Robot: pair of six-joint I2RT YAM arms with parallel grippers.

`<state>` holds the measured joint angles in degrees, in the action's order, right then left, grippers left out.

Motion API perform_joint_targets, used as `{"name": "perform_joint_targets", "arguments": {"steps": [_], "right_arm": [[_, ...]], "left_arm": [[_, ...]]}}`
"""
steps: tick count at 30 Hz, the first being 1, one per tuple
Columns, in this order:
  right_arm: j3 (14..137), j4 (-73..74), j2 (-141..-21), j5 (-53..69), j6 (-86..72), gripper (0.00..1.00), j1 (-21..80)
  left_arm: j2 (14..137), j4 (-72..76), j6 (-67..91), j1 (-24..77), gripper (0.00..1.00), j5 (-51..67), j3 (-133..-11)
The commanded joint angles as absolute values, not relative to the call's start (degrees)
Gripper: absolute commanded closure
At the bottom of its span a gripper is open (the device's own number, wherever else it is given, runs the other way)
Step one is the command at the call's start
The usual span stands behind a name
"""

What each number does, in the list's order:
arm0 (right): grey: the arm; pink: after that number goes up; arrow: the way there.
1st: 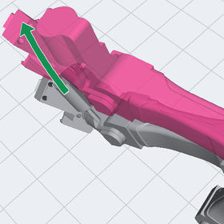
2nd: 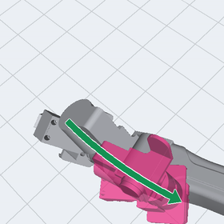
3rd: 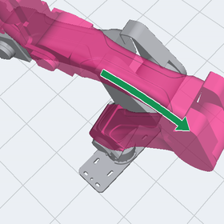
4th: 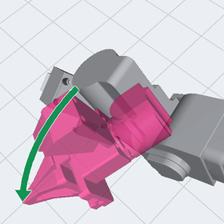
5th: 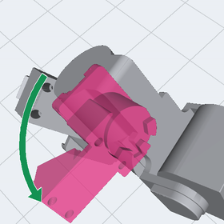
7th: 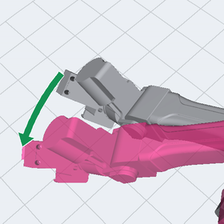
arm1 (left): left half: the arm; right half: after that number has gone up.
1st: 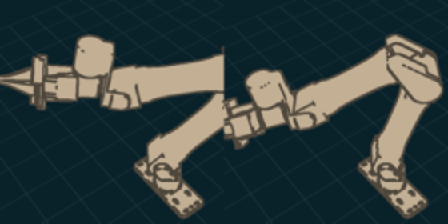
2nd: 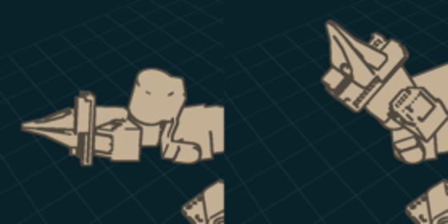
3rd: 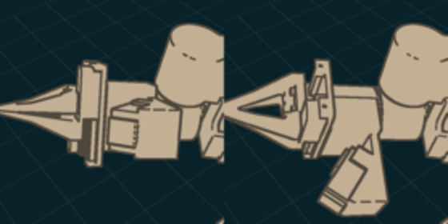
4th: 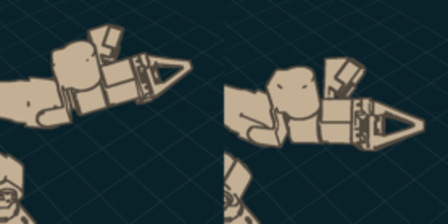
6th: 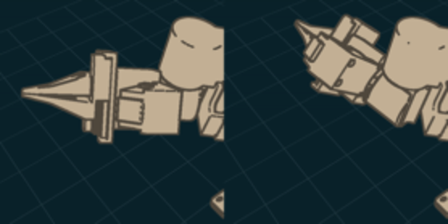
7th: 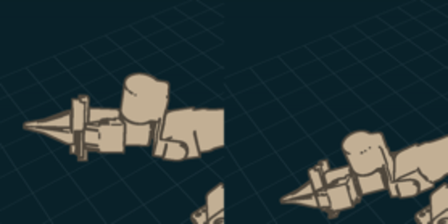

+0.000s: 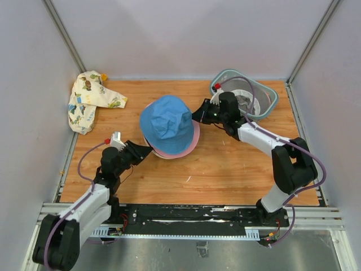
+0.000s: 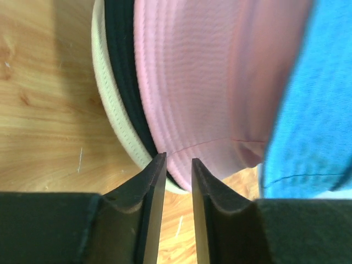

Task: Stack the hats
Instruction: Stack the hat on the hat.

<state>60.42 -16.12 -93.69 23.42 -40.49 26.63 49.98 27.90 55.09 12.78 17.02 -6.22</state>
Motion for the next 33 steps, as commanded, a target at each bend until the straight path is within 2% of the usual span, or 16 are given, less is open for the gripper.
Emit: {"name": "perform_joint_targets", "arguments": {"steps": [1, 4, 7, 11, 18, 23, 33], "right_arm": [[63.4, -13.7, -93.9, 22.8, -38.4, 0.89, 25.5], [64.6, -13.1, -93.7, 23.8, -38.2, 0.81, 24.7], [63.6, -13.4, -91.8, 24.0, -38.4, 0.69, 24.0], [60.2, -16.0, -88.7, 24.7, -39.7, 0.58, 22.9], [55.4, -20.8, -85.3, 26.7, -42.7, 0.50, 21.1], [52.4, -28.0, -86.1, 30.8, -47.1, 0.49, 19.5], [50.1, -42.9, -91.4, 37.5, -54.4, 0.46, 18.4]], "left_arm": [[39.0, 19.1, 56.2, 13.0, 0.66, 8.1, -6.5], [32.5, 14.5, 57.3, 13.0, 0.56, 3.5, -7.1], [29.4, 12.1, 57.1, 13.0, 0.48, 0.6, -9.1], [30.3, 10.7, 56.5, 12.7, 0.44, -0.4, -12.4], [28.2, 11.2, 57.8, 9.3, 0.42, 0.4, -13.4], [27.7, 17.8, 60.4, 4.5, 0.39, 5.7, -11.6], [41.3, 50.5, 69.1, -0.8, 0.33, 19.9, -4.6]]}}
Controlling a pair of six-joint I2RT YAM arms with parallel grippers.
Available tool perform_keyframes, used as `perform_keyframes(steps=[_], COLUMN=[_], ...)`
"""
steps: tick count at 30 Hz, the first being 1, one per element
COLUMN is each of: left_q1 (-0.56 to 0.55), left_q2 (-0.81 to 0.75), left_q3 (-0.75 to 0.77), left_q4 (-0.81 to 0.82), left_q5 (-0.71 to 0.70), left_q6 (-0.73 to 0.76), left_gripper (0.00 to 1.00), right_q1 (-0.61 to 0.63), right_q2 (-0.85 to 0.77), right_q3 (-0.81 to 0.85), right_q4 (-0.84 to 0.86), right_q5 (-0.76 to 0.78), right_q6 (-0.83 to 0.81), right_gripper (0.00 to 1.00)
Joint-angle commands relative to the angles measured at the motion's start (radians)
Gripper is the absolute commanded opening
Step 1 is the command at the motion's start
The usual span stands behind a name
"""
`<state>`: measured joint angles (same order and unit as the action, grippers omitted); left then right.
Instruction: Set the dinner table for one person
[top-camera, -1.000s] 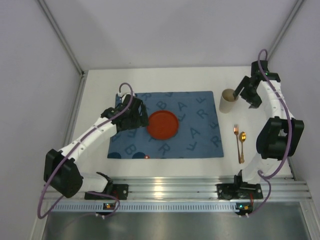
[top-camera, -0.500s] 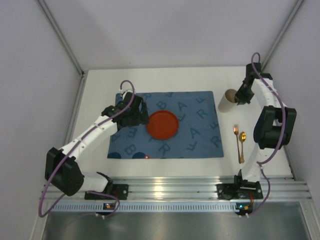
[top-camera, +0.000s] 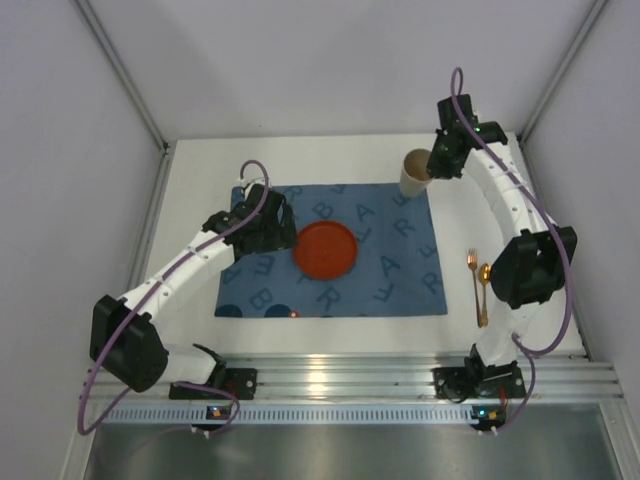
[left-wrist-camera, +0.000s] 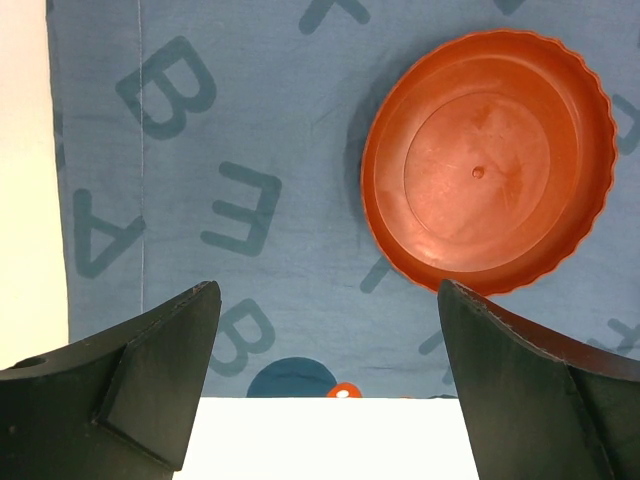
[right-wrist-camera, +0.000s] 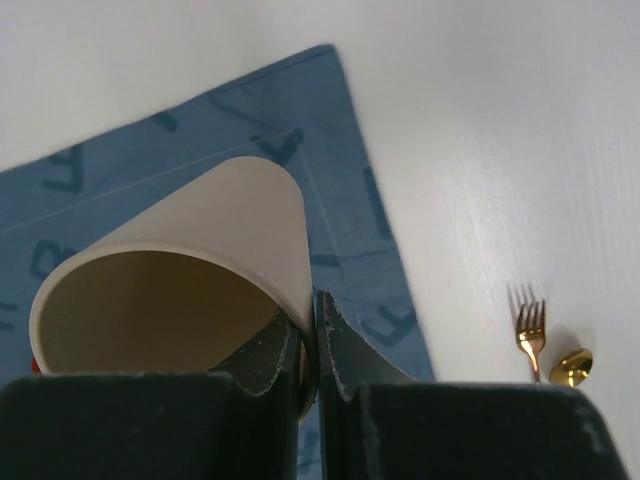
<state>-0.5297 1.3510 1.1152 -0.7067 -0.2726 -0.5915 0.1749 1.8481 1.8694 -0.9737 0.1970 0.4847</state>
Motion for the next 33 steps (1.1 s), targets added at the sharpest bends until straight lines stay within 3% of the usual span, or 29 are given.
perform_keyframes(steps=[1, 13, 16, 19, 22, 23, 26, 33], left_q1=[0.005, 0.007, 0.007, 0.008, 0.010, 0.010, 0.008, 0.007], left_q2=[0.005, -0.026, -0.036, -0.041, -0.038, -0.036, -0.035, -0.049], left_q3=[0.015, 0.020, 0.011, 0.006, 0.009, 0.011, 0.024, 0.054], left_q4=[0.030, 0.000, -0.004, -0.004, -0.004, -0.001, 0.003, 0.015], left_q5=[0.015, 0.000, -0.005, -0.008, -0.005, -0.004, 0.013, 0.026], left_q6=[0.016, 0.044, 0.047, 0.047, 0.045, 0.045, 0.050, 0.079], left_gripper=[0.95, 0.95, 0.95, 0.95, 0.95, 0.95, 0.94, 0.94], right_q1=[0.063, 0.107, 0.117, 0.124, 0.126, 0.124, 0.124, 0.091], right_q2=[-0.027, 0.155, 0.192, 0.203, 0.197, 0.191, 0.160, -0.038], right_q3=[0.005, 0.071, 0.106, 0.109, 0.102, 0.100, 0.100, 0.037], right_q4=[-0.030, -0.029, -0.049, -0.051, -0.053, -0.054, -0.049, -0.006], right_q5=[0.001, 0.035, 0.041, 0.041, 0.044, 0.044, 0.062, 0.131], right_q6=[0.041, 0.080, 0.078, 0.080, 0.081, 0.080, 0.080, 0.054], right_gripper=[0.00, 0.00, 0.04, 0.12, 0.32, 0.45, 0.62, 0.77])
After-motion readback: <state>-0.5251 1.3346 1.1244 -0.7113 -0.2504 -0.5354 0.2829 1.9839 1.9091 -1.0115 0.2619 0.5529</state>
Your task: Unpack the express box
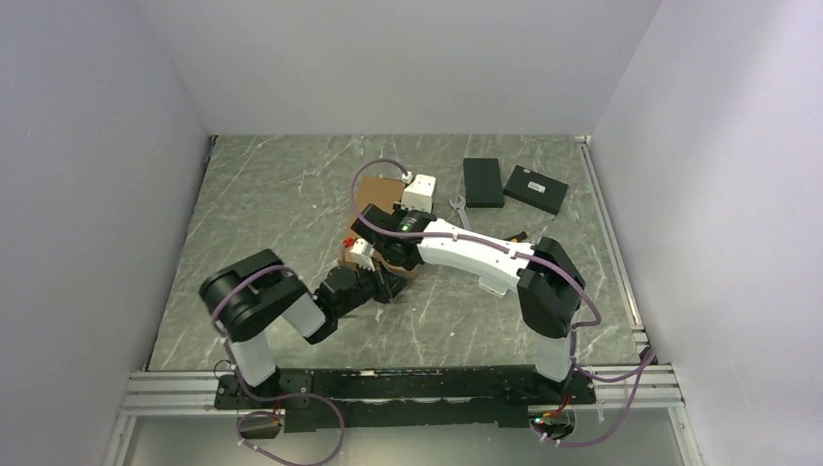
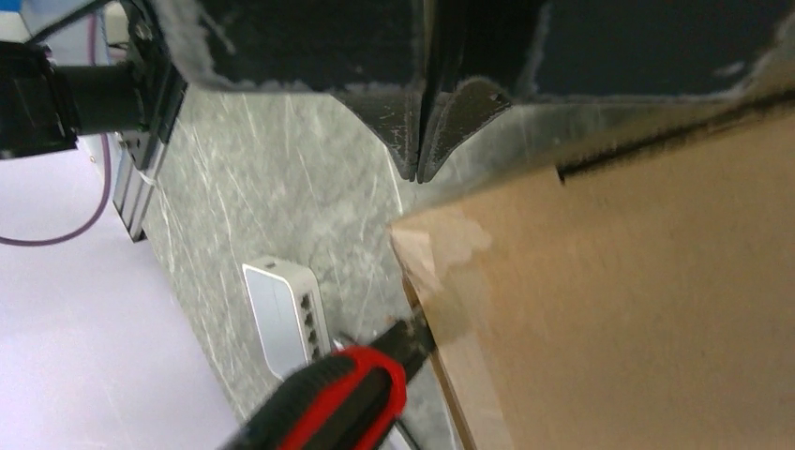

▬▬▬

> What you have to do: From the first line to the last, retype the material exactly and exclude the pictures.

> Answer space:
Robot: pair of six-joint I2RT YAM arms with parallel grippers.

`<state>` holds the measured joint angles in degrees, in the action's order, right then left, grippers left out.

Motion API perform_joint_targets, used as `{"name": "perform_joint_targets", "arguments": {"steps": [_], "right_arm": [[_, ...]], "left_arm": [[_, ...]]}}`
"""
steps: tick count at 30 Hz, the first being 1, one per tuple
Columns, in this order:
  right_arm: j3 (14..137), j4 (-73..74), j2 (-141..-21), j5 (-53..69), j6 (-86..72), gripper (0.00..1.00), j1 (-21..80)
  left_arm: j2 (14..137), j4 (-72..76), j6 (-67..91), j1 (-24..77), gripper (0.00..1.00), j5 (-51..67), j3 (-133..-11)
The commanded joint angles as absolute values, not relative to the call's start (degrees)
Gripper: absolute commanded closure
At the bottom of its span a gripper is open (the device's own number, wherever else it is given, runs the other way)
Step one is the command at the call's start
The usual span stands behind a name
"""

What each number does, in the list's order:
arm0 (right): grey: the arm; pink: after that number goes up; arrow: the way there.
1st: 
2nd: 
3rd: 
4th: 
5th: 
7th: 
arm1 (left): left half: the arm; right half: after that number has gone up.
1st: 
2nd: 
3rd: 
4th: 
6th: 
7th: 

+0.000s: 
+0.000s: 

Task: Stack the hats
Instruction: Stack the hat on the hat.

<state>60.42 -16.12 -93.69 23.42 -40.49 26.63 49.98 27.90 55.09 12.78 17.02 -6.22</state>
Motion for the next 33 steps, as commanded, a target at each bend until the straight path is within 2% of the usual span, or 16 are given, less is open for the gripper.
Emit: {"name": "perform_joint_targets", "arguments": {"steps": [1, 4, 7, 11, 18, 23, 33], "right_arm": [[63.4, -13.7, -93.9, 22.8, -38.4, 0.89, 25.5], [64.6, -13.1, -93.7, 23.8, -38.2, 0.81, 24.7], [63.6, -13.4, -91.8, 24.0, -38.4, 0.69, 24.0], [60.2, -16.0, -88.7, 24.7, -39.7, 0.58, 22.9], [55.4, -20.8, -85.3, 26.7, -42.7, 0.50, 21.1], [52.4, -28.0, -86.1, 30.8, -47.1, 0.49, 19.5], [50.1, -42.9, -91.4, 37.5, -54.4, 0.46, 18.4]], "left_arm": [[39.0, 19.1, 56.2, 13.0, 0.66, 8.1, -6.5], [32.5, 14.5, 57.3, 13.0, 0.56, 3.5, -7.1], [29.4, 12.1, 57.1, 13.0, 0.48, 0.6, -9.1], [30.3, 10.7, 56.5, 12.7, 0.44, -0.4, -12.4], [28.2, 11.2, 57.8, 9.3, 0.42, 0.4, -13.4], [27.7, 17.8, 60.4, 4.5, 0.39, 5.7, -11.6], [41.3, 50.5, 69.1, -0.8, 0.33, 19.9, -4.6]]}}
Controlling a pair of six-joint I2RT YAM arms with parallel grippers.
Available tool perform_keyframes, used as `perform_keyframes(steps=[_], COLUMN=[_], ...)`
"""
steps: tick count at 30 Hz, the first being 1, one per element
COLUMN is each of: left_q1 (-0.56 to 0.55), left_q2 (-0.81 to 0.75), left_q3 (-0.75 to 0.77), left_q4 (-0.81 to 0.82), left_q5 (-0.71 to 0.70), left_q6 (-0.73 to 0.76), left_gripper (0.00 to 1.00), right_q1 (-0.61 to 0.63), right_q2 (-0.85 to 0.77), right_q3 (-0.81 to 0.85), right_q4 (-0.84 to 0.86), right_q5 (-0.76 to 0.78), right_q6 (-0.83 to 0.81), right_gripper (0.00 to 1.00)
Joint-angle commands relative to the angles measured at the motion's start (radians)
Gripper is the absolute commanded opening
Step 1 is the command at the motion's start
The usual span stands behind a name
"""
`<state>`: measured joint angles (same order and unit as the action, grippers omitted); left then right.
Instruction: Set the dinner table for one person
[top-camera, -1.000s] 
[top-camera, -0.500s] 
[top-camera, +0.000s] 
[left-wrist-camera, +0.000s] 
[right-wrist-camera, +0.000s] 
<state>-0.5297 1.3510 1.1152 -0.7067 -0.2726 -0.5915 0.1749 1.8481 1.8694 -0.9737 0.1970 0.4847</state>
Motion for the next 33 steps (1.1 s), targets added at the sharpest bends until straight lines stay within 3% of the usual span, or 29 are given.
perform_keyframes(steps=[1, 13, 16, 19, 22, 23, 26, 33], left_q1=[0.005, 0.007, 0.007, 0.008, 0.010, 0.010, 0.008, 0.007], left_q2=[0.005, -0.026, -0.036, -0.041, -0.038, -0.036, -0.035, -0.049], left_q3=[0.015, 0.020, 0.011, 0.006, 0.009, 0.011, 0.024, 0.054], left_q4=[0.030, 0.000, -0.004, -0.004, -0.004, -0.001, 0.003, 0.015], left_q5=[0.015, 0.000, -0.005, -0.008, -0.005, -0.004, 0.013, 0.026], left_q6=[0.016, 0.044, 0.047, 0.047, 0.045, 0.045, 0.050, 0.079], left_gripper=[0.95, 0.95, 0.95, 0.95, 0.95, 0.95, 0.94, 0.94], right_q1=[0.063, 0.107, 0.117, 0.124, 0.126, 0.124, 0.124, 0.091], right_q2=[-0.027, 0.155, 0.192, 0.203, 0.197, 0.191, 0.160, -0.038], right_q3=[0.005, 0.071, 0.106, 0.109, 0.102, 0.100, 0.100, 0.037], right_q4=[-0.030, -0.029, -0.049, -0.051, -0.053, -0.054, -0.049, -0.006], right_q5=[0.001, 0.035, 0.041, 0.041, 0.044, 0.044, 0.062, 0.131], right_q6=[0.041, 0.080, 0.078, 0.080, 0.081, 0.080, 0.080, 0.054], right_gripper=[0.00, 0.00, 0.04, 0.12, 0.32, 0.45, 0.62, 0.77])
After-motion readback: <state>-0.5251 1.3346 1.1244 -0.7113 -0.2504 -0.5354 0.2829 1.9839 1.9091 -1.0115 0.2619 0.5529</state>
Your task: Unpack the express box

No more work is needed for this exercise.